Quand le social n'existe plus
Ressenti de l'usager : Négatif
Je connais actuellement une situation difficile alternant difficultés à trouver un emploi et dépression. C'est pourquoi durant cette période, je suis bénéficiaire du RSA : un minimum social qui exige des sacrifices financiers mais me permet de payer mon loyer et une partie de mes charges en attendant de sortir de cette situation précaire. Je suis à la lettre et en temps et en heure toutes les demandes et démarches que la CAF me demande d'effectuer. Cela fait 3 mois que je suis privée de RSA donc de revenus. La CAF bloque mon dossier en demandant des compléments d'information à ma déclaration de revenus trimestrielle que je fournis et qui mettent à chaque fois plus d'un mois à être étudiés puis remis en question sans aucune raison valable. Je contacte la CAF plusieurs fois par semaine pour sortir de cette situation.

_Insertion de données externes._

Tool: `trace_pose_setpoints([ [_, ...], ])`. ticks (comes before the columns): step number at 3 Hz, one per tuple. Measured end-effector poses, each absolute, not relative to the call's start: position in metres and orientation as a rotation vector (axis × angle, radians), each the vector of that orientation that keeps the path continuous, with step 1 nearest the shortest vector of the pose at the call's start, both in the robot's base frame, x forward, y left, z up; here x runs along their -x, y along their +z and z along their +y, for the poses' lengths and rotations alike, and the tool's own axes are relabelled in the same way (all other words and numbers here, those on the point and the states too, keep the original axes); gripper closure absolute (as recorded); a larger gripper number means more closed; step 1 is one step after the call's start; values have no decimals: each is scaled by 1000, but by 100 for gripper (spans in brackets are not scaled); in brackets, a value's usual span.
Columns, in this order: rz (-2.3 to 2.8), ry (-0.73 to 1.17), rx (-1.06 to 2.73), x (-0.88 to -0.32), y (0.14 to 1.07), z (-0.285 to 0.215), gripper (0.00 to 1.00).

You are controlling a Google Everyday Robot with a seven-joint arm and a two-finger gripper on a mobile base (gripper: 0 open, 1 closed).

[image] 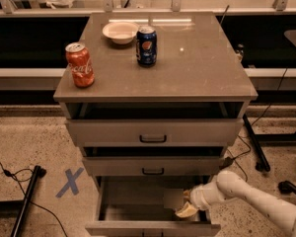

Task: Place water bottle into bottom drawer

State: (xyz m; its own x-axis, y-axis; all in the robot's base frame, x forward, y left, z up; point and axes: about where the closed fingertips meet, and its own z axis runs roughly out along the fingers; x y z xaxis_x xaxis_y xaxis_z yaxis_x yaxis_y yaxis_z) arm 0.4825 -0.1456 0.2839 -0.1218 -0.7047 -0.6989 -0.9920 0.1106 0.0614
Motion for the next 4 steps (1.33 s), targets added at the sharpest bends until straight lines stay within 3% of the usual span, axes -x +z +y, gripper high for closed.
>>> trace_pose_setpoints([
  [1, 1895, 746, 1660, -474, 260, -140, 84],
  [4, 2078, 615, 1494, -486, 250, -131, 14],
])
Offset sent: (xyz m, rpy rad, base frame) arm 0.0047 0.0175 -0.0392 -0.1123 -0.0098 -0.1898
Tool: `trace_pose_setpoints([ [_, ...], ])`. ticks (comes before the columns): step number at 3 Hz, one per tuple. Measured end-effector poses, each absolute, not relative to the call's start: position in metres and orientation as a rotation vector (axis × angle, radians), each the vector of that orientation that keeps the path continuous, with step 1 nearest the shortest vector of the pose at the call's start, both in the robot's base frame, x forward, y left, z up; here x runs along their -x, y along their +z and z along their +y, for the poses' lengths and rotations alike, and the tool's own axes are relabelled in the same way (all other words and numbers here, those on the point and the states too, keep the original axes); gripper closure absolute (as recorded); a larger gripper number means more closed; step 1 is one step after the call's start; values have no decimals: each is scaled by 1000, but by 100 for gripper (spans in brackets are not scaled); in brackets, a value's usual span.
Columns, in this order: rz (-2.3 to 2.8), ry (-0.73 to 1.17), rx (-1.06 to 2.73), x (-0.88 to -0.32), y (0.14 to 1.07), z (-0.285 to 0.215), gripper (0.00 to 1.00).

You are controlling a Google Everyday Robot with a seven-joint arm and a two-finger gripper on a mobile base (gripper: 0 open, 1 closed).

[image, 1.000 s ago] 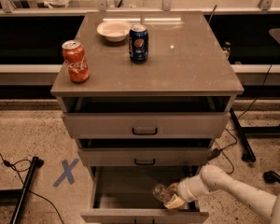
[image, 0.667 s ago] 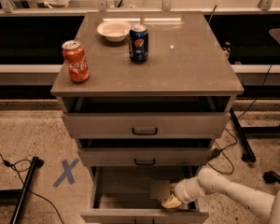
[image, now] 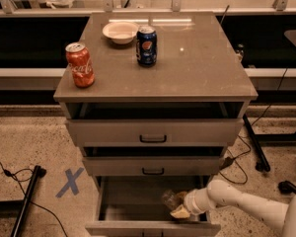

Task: Place water bottle into bottom drawer

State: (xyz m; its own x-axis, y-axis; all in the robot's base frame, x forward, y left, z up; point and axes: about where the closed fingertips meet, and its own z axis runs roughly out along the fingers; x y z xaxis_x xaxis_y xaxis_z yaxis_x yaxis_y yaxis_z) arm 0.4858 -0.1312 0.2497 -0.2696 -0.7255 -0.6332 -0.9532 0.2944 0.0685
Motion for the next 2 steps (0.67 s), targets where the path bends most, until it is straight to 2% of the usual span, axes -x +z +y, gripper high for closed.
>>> trace_pose_setpoints([
  [1, 2078, 618, 1495, -485, 249, -130, 0],
  [2, 2078, 618, 1495, -485, 249, -130, 0],
])
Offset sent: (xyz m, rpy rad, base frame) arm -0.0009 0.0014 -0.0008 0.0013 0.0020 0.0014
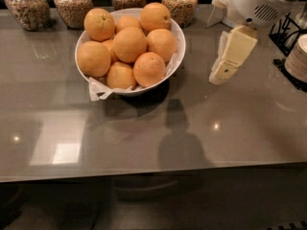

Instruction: Pick orange from white bowl

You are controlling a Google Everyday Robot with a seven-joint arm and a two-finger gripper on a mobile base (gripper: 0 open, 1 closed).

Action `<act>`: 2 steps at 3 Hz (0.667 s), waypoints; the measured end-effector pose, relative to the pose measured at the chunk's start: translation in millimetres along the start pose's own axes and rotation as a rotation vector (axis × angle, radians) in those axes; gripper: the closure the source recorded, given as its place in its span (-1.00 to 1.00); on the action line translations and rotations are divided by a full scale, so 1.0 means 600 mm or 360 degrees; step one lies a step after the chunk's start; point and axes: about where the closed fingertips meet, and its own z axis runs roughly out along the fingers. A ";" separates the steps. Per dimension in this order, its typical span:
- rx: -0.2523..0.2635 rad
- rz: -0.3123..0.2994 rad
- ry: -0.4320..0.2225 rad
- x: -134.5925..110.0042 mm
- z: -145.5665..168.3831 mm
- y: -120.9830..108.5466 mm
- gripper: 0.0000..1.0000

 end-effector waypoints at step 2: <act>-0.0063 0.0003 -0.0284 -0.097 0.051 -0.058 -1.00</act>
Offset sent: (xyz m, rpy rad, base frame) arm 0.0704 0.0956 0.0106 0.2916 0.0278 0.1384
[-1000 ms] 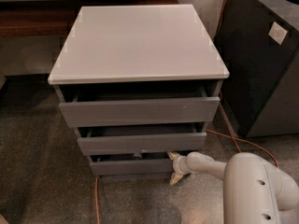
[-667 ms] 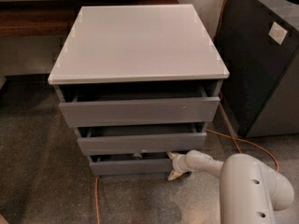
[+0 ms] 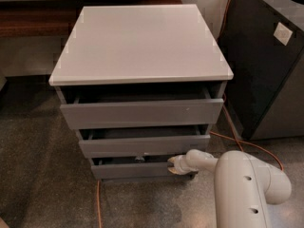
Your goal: Pick orange from bottom drawer and place on counter
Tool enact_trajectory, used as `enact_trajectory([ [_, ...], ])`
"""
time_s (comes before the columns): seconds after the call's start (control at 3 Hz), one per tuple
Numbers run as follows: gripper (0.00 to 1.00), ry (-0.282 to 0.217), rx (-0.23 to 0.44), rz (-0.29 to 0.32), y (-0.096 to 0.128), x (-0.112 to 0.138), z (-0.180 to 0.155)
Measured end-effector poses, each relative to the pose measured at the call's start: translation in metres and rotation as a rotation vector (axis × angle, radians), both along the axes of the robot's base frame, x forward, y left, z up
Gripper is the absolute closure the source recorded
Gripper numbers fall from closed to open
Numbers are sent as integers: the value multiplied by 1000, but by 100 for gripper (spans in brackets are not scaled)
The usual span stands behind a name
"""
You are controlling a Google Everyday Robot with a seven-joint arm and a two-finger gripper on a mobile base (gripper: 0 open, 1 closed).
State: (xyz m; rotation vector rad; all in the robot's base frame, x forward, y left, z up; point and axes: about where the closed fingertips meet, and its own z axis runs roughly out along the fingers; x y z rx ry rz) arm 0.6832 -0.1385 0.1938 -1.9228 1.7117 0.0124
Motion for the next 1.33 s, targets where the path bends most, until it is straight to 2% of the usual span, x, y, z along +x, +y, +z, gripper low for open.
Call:
enact_trajectory([
  [0.33,93,20,-15,-1,0,-10,4],
  [0.67,100,20,-7,7,6,-27,13],
  [1.0,100,21,-5,9,7,-30,13],
  [1.33,100,37,0,31,19,-57,11],
])
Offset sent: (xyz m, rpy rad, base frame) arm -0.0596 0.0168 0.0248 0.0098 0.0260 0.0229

Des téléconseillers, plus ou moins formés, me donnent à chaque fois des informations différentes et m'affirment que mon dossier fait partie des dossiers urgent. J'estime qu'au bout de trois mois la notion "urgente" n'a plus aucun sens. Je reste polie et courtoise mais je suis totalement désespérée. Je fonds régulièrement en larmes au téléphone en imaginant que très prochainement je risque de perdre mon logement et de ne plus pouvoir me nourrir. En demandant à parler à une personne plus haut placée dans la hiérarchie, une des téléconseillères m'a dit que je n'étais pas à plaindre et que ces personnes avaient autre chose à faire que de traiter mon dossier. Trouvez-vous que laisser une personne durant 3 mois en aggravant sa précarité, dans un contexte où l'aide sociale existe et où le bénéficiaire est éligible, ne mérite pas de se plaindre ? En dehors de cette urgence vitale quotidienne, je n'ai même plus de quoi payer un transport pour me rendre en entretien d'embauche. Seulement le travail n'est pas toujours sur le trottoir d'en face et la solidarité et le social sont de vains mots.